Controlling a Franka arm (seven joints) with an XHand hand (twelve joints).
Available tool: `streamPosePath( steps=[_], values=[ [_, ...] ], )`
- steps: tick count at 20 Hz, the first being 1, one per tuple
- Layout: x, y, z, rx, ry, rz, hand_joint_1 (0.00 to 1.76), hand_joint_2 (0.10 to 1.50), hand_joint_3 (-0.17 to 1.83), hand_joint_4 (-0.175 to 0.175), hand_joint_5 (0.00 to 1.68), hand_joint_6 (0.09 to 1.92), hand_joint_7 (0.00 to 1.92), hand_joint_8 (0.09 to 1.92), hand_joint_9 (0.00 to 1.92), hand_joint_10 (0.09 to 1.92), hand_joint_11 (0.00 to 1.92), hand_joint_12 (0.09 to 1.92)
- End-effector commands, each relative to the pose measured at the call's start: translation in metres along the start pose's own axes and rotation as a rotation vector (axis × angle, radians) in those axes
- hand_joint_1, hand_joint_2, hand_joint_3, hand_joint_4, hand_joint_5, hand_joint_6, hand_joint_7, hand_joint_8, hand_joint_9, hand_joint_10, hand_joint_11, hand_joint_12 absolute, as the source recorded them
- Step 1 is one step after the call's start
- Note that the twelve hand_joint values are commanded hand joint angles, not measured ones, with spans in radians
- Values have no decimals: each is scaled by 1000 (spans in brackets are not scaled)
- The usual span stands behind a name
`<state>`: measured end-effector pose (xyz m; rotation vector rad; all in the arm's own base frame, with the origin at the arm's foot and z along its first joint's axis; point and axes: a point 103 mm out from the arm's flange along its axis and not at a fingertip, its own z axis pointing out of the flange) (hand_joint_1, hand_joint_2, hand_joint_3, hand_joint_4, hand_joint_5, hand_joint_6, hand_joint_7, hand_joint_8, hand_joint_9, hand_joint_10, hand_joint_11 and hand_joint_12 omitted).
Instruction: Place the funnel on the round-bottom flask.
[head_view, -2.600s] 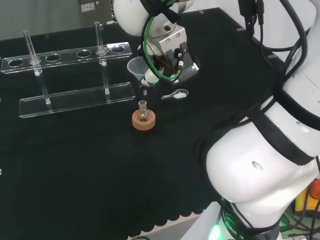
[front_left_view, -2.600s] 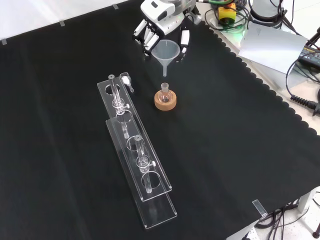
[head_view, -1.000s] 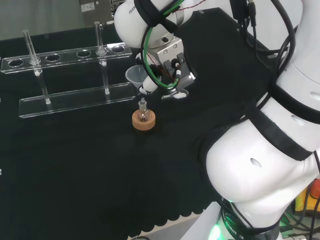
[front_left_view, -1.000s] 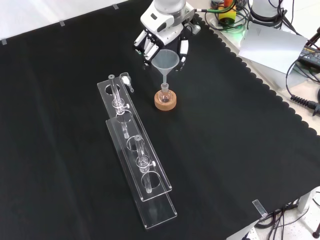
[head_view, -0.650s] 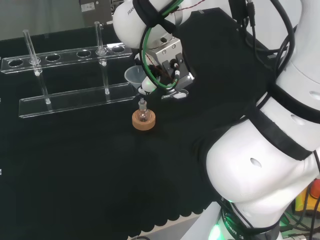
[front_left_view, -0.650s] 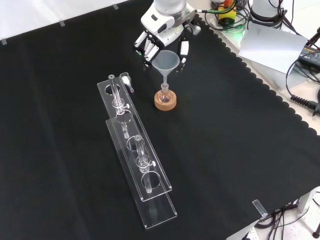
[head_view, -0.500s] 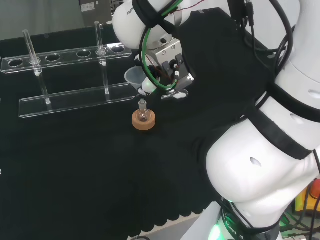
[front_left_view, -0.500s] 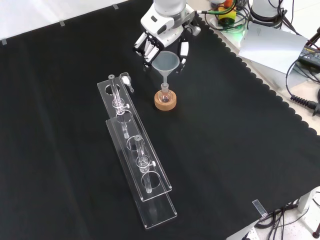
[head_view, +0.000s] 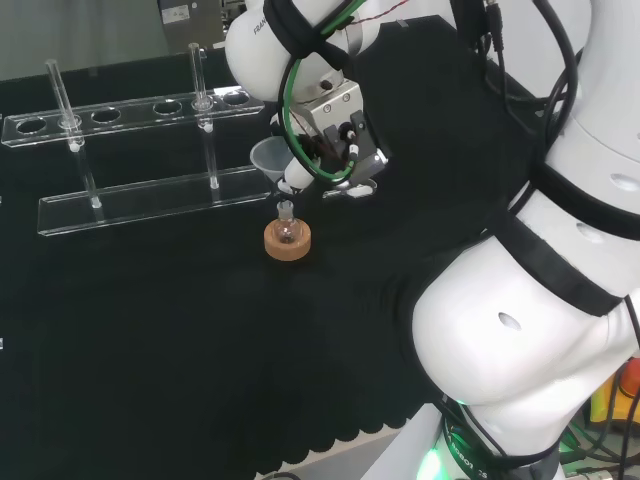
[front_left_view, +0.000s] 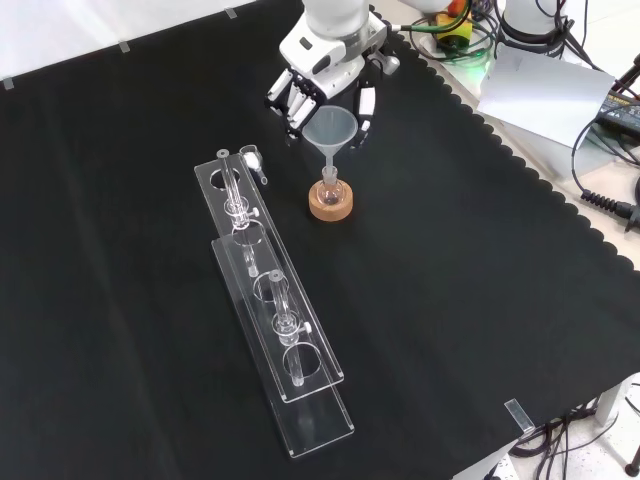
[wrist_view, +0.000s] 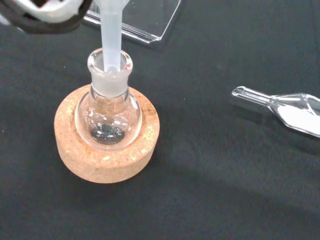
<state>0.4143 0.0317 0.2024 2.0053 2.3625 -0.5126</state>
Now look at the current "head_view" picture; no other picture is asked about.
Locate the clear acrylic funnel stand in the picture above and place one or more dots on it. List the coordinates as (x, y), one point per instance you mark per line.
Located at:
(150, 200)

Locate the glass round-bottom flask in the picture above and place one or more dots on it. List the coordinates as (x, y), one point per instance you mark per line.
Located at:
(287, 231)

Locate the grey metal cabinet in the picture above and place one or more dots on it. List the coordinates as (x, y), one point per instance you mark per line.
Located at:
(190, 25)

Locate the yellow stop button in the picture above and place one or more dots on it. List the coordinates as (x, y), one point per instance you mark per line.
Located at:
(612, 400)

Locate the small glass weighing funnel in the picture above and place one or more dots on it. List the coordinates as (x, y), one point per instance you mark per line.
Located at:
(357, 189)

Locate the translucent plastic funnel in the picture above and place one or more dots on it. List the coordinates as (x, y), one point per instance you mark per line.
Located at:
(267, 157)

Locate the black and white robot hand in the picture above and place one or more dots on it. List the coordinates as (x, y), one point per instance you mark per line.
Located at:
(362, 145)

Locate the black cloth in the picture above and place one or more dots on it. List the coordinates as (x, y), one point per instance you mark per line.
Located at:
(175, 350)

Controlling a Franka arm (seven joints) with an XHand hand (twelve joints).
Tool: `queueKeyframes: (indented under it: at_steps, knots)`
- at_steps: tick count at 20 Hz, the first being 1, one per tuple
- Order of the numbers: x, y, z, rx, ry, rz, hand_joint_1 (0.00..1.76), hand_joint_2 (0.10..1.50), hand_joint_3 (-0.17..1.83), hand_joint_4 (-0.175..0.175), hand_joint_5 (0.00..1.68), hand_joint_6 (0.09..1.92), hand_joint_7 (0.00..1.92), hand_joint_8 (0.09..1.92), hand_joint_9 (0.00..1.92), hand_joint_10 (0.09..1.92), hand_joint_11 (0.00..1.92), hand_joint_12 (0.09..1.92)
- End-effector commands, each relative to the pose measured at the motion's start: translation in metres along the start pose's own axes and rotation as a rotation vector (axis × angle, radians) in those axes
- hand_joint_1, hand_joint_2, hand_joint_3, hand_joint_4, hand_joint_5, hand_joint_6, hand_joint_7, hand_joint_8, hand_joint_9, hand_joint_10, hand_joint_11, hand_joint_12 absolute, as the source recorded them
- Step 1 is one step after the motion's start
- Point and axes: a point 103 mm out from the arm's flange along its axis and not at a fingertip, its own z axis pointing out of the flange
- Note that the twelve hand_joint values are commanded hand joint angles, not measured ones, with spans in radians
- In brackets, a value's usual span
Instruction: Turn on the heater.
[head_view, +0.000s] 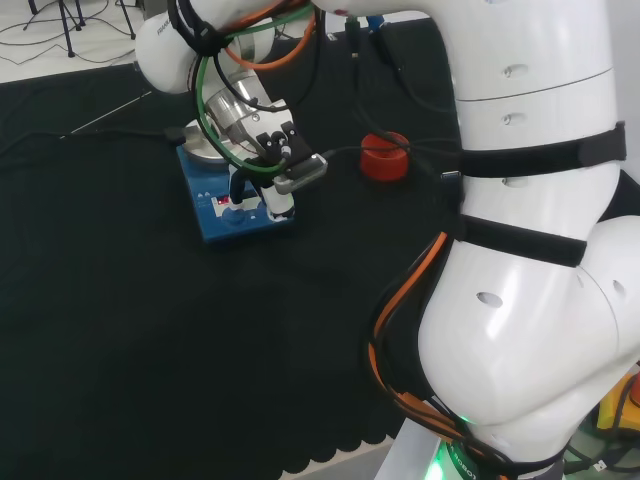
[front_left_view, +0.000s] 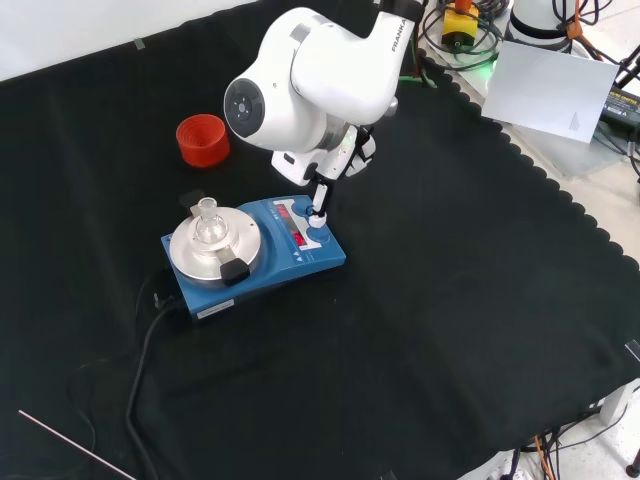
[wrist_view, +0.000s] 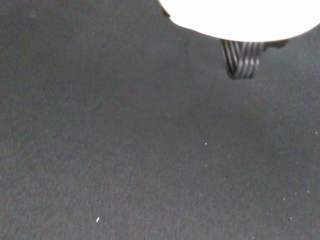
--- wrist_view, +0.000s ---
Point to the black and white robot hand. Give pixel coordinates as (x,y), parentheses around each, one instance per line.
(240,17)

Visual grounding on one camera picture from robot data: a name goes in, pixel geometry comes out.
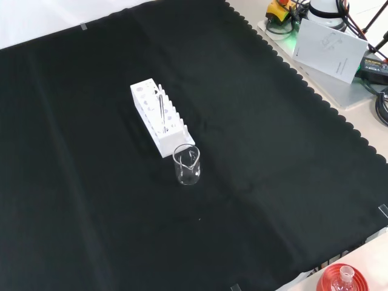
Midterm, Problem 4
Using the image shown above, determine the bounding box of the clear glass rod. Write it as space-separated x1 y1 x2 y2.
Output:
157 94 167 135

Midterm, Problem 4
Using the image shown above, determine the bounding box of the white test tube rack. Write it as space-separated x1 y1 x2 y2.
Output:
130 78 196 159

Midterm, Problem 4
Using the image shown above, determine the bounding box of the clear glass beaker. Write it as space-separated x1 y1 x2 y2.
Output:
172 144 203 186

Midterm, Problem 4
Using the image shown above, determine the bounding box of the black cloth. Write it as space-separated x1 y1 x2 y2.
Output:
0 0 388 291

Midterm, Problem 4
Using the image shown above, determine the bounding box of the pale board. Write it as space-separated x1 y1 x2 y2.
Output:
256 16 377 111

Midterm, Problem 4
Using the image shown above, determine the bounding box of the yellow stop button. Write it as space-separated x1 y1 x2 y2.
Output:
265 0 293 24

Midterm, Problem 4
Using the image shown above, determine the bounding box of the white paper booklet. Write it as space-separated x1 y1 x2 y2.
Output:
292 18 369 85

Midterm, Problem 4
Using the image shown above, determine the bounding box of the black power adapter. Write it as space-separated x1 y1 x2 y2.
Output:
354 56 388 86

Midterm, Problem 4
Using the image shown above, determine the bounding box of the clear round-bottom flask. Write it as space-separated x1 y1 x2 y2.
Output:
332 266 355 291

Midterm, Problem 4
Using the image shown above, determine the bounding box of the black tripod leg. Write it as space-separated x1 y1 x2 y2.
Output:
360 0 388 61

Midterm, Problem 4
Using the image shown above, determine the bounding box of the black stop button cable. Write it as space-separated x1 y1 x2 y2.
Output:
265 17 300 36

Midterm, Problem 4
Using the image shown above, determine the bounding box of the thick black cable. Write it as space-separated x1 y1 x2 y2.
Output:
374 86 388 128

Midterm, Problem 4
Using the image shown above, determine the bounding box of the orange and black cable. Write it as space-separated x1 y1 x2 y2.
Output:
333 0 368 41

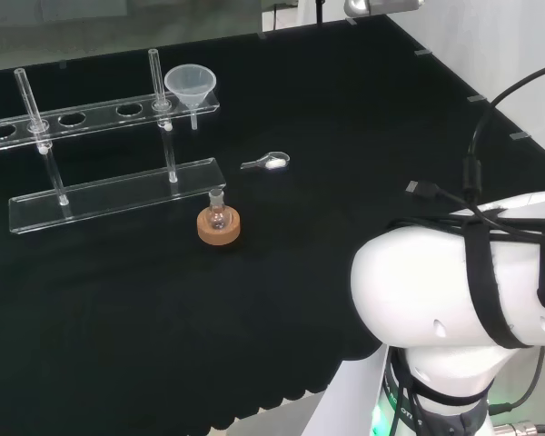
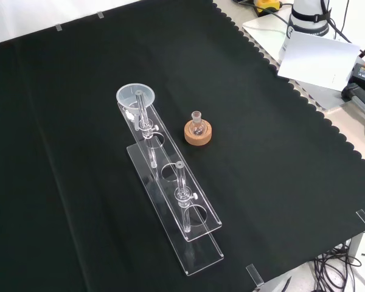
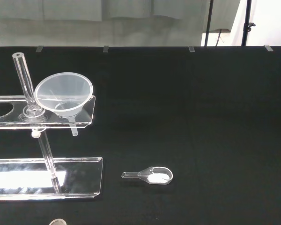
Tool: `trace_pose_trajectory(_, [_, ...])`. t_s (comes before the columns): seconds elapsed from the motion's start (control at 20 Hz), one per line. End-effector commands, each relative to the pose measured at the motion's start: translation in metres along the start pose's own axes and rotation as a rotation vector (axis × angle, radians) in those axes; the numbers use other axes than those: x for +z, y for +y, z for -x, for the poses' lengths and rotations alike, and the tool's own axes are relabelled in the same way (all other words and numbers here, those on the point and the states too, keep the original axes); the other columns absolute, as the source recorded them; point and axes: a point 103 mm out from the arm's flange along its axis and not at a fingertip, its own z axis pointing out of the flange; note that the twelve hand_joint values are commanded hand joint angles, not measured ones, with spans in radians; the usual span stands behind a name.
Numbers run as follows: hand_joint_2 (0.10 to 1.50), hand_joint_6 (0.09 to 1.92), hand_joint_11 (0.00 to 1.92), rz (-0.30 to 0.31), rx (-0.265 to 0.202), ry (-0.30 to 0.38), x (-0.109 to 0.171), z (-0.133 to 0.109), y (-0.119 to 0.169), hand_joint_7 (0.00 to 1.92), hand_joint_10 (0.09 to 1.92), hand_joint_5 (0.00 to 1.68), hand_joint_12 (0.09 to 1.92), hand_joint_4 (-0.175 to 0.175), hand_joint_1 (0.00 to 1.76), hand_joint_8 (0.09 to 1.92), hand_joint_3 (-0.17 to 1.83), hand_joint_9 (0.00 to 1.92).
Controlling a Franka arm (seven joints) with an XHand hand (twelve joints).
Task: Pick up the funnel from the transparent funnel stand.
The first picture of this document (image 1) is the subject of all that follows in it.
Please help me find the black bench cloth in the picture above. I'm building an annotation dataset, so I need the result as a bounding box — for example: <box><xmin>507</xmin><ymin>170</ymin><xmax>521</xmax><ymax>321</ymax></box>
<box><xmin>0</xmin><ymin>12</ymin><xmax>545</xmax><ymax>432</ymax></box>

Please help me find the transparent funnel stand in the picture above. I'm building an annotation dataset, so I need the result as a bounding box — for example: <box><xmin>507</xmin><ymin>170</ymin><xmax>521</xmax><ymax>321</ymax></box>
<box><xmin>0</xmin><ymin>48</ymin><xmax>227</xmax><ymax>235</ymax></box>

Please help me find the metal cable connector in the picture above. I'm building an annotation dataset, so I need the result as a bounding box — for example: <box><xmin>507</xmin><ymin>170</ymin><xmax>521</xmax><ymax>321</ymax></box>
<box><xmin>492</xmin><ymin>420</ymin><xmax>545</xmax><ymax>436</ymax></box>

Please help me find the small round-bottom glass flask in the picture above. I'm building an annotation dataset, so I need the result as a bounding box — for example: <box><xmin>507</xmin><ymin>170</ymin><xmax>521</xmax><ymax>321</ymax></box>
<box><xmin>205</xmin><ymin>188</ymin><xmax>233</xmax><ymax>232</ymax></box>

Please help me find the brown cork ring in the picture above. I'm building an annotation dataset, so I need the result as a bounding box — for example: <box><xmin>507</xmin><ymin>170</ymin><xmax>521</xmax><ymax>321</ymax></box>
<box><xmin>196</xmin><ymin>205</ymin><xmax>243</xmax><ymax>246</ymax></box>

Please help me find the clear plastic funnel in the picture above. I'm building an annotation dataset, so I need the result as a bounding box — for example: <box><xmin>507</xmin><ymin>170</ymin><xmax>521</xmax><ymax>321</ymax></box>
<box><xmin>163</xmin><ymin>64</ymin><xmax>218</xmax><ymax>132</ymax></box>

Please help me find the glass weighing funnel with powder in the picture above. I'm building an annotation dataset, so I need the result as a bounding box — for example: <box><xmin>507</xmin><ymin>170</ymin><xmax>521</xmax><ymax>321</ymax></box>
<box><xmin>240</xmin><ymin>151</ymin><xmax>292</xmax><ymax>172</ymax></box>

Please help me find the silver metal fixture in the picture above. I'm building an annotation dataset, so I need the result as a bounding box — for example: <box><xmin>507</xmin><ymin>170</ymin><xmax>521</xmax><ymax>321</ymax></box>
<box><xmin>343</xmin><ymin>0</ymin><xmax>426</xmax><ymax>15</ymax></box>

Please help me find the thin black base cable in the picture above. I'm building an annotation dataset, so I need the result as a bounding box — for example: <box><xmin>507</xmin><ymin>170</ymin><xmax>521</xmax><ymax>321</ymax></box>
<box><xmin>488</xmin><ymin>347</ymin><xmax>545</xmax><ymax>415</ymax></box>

PROBLEM DESCRIPTION: Exactly repeat the lines running from the top of the listing to the line bearing "- Step 1 is one step after the call's start", both of those lines included, and only them.

FINAL ANSWER:
Controlling a Franka arm (seven joints) with an XHand hand (twelve joints).
Available tool: `streamPosePath( steps=[_], values=[ [_, ...] ], )`
- steps: tick count at 20 Hz, the first being 1, one per tuple
- Layout: x, y, z, rx, ry, rz, hand_joint_1 (0.00 to 1.76), hand_joint_2 (0.10 to 1.50), hand_joint_3 (-0.17 to 1.83), hand_joint_4 (-0.175 to 0.175), hand_joint_5 (0.00 to 1.68), hand_joint_6 (0.09 to 1.92), hand_joint_7 (0.00 to 1.92), hand_joint_8 (0.09 to 1.92), hand_joint_9 (0.00 to 1.92), hand_joint_10 (0.09 to 1.92), hand_joint_11 (0.00 to 1.92), hand_joint_12 (0.09 to 1.92)
- End-effector commands, each relative to the pose measured at the call's start: translation in metres along the start pose's own axes and rotation as a rotation vector (axis × angle, radians) in those axes
- hand_joint_1, hand_joint_2, hand_joint_3, hand_joint_4, hand_joint_5, hand_joint_6, hand_joint_7, hand_joint_8, hand_joint_9, hand_joint_10, hand_joint_11, hand_joint_12 absolute, as the source recorded them
- Step 1 is one step after the call's start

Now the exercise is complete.